Meditate for a little while, daily and seriously and it wont take long to see a lot of your cherished beliefs and ideals drop away. It wasn’t long before I found that many things I felt truly defined me were becoming like someone elses clothes on over my own. No matter how nice the suit, when it was on top of my natural clothing it felt stifling and constraining. I was surprised to find that I ceased feeling the need to be smarter than everyone else, I dropped my knee jerk atheism, I stopped having to define myself as straight edge, or a punk, or even a tattooer. So while my natural inclination was (and is) to live a straight edge life, I found that it felt more natural and direct to simply live that way without labeling myself. Of course one of the other things I realized is that it was not my business or right to judge anyone elses life choice and so I have nothing but respect for my friends who have decided to identify themselves as Straight edge. Even if their way is not my own, I have tremendous admiration for people who live in a society like ours which constantly bombards you with messages and peer pressure to get fucked up rather than deal with life head on, and who stand by their ideals in the face of all the forces marshaled against them. I feel the same way, but the label began to feel like it was getting in the way of the real work of living a straight, sober life with compassion instead of superiority or pity.

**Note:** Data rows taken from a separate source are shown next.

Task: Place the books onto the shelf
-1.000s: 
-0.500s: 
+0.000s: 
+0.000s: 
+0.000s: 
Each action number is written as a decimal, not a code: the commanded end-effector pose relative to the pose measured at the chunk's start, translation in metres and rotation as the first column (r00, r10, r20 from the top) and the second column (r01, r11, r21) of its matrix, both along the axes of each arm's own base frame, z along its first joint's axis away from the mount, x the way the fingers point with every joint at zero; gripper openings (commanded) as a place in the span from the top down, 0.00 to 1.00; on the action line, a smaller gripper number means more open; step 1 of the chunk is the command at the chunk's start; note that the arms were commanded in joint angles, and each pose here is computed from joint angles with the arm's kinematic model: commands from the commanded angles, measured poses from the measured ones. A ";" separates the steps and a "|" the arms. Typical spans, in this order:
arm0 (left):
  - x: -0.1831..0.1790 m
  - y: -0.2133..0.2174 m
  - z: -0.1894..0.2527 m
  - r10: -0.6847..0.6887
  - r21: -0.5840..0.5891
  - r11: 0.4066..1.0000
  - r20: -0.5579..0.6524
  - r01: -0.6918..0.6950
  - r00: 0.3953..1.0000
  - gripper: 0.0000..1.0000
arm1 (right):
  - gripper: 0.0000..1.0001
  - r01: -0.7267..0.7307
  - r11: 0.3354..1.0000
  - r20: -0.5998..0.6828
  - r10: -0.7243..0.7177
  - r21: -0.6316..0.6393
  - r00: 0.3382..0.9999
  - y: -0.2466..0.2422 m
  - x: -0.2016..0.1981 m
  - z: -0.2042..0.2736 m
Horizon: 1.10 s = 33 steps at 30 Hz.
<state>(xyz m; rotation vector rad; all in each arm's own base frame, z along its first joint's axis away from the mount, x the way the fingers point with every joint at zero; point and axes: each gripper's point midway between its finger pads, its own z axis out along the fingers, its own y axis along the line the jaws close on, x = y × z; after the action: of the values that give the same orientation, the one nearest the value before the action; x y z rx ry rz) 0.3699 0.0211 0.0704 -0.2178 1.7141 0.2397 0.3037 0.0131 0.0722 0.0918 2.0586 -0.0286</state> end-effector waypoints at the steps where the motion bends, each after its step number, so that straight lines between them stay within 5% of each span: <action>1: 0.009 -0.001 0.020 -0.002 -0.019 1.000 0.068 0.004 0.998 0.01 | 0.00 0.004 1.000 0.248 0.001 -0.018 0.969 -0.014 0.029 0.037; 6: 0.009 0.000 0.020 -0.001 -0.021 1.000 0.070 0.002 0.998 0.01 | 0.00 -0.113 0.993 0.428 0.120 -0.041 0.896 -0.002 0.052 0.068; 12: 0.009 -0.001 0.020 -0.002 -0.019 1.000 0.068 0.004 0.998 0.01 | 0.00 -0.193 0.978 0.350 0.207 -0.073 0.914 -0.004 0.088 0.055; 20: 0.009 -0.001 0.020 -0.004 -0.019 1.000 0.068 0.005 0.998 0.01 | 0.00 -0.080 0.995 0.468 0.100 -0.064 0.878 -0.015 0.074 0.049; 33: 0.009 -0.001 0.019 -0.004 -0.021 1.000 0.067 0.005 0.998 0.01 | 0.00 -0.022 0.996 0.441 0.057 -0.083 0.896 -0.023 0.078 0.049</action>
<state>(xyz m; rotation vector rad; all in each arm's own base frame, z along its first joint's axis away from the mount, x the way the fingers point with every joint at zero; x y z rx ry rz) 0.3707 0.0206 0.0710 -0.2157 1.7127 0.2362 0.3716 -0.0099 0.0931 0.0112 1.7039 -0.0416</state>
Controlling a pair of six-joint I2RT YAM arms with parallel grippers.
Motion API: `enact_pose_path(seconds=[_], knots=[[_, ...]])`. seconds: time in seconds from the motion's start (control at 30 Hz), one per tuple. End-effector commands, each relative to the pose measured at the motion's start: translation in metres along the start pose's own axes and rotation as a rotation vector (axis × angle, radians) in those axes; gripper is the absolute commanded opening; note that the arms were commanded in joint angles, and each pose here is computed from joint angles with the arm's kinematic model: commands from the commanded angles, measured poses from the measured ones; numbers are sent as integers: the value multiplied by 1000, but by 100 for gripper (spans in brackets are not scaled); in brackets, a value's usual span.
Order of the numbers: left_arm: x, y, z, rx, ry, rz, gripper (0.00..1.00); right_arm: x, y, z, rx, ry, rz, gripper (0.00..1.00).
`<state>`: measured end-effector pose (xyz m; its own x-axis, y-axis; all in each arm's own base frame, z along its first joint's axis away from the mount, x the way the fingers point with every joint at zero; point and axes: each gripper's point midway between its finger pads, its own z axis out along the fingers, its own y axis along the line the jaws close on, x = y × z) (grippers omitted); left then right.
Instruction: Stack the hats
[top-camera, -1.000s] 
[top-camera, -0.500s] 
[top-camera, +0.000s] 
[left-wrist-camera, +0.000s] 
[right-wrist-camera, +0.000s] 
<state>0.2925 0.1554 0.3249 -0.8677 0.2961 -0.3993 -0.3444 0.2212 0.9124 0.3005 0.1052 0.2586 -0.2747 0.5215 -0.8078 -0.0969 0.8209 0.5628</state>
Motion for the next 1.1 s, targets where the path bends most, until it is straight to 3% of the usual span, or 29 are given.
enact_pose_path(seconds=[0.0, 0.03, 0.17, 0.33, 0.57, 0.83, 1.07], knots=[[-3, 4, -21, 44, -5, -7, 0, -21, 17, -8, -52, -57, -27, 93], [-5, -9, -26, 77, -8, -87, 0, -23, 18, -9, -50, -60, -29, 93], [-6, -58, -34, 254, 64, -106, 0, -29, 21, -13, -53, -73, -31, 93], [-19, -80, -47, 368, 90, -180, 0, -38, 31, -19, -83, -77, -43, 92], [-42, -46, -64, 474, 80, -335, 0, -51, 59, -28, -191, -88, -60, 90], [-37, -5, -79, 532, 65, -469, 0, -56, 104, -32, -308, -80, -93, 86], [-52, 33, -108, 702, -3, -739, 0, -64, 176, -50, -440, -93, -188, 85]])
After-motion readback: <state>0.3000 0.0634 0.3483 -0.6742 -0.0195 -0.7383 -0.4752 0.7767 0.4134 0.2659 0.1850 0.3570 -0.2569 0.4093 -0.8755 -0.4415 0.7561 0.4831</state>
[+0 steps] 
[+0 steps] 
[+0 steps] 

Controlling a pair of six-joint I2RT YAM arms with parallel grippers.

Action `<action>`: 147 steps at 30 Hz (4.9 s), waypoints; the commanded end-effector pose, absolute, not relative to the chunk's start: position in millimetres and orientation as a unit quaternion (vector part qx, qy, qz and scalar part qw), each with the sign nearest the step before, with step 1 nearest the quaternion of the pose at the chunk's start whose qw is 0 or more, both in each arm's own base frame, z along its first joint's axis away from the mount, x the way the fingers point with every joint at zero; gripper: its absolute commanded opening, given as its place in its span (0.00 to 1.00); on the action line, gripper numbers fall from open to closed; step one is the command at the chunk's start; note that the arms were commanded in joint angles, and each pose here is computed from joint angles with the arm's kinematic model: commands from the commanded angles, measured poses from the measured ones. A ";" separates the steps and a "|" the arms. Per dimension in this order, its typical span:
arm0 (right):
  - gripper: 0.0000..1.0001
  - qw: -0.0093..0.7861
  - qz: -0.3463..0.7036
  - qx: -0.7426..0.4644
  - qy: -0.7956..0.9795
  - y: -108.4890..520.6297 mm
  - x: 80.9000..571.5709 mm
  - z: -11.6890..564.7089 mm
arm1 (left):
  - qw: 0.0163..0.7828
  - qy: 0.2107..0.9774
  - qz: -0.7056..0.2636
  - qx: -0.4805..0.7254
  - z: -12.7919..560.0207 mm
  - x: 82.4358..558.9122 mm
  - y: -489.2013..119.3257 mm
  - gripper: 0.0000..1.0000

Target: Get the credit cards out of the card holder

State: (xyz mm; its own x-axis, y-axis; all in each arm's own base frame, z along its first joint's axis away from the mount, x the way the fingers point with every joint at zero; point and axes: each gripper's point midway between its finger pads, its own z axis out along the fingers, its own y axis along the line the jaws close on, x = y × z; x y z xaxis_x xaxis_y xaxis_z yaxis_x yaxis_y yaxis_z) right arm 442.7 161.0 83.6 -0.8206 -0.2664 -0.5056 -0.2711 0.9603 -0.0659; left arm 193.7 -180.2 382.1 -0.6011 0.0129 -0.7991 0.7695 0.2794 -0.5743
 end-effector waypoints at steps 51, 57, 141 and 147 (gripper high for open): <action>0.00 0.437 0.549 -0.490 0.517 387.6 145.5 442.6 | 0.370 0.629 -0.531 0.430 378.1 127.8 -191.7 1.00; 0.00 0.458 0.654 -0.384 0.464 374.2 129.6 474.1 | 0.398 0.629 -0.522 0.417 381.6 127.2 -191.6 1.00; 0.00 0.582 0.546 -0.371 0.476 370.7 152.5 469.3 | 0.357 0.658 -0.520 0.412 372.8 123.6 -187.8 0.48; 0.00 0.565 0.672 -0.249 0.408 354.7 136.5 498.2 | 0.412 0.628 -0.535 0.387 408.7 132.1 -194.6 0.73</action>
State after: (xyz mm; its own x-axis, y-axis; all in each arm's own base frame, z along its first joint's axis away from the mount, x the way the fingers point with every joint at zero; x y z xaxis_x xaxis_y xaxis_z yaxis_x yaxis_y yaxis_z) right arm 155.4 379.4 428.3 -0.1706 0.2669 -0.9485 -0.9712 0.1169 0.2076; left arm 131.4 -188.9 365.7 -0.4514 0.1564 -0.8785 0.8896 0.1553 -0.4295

Do I think that the world would be a better place if no one did drugs, got drunk, misused sex, or blindly followed religions? Ab-so-fucking-lutely!! But what I discovered is that the only way I could truly make that happen was by policing my own life, by judging my own actions and choices, and only when I approached the rest of the world, the drunks and the straight edge, the right-wing and the left, the jocks and the punks as all part of one universe. Zen opened my eyes to the fact that we are like leaves on a tree, individual and yet all part of the same , giant organism. I may not like the way some folks choose to live but I can’t deny that I am them (and they are me) and so hate and judgement against them is just hate and judgement towards myself. It was both a relief to discover this and a huge pain in the ass, sometimes it would be a great thing for me to still be able to say “fuck those guys, I’m a good guy and they are bad!!!” but these days I can’t do that without seeing myself in “them” and knowing I am just the same as they are. So I continue to live an essentially straight edge life and finding it feels much more honest to just do what I know is the right thing without labeling myself, it turns out that calling myself Straight Edge wouldn’t honestly show how strongly I live that life! Words and labels, in the end, are simply too small to capture what amazing and complex things we really all are.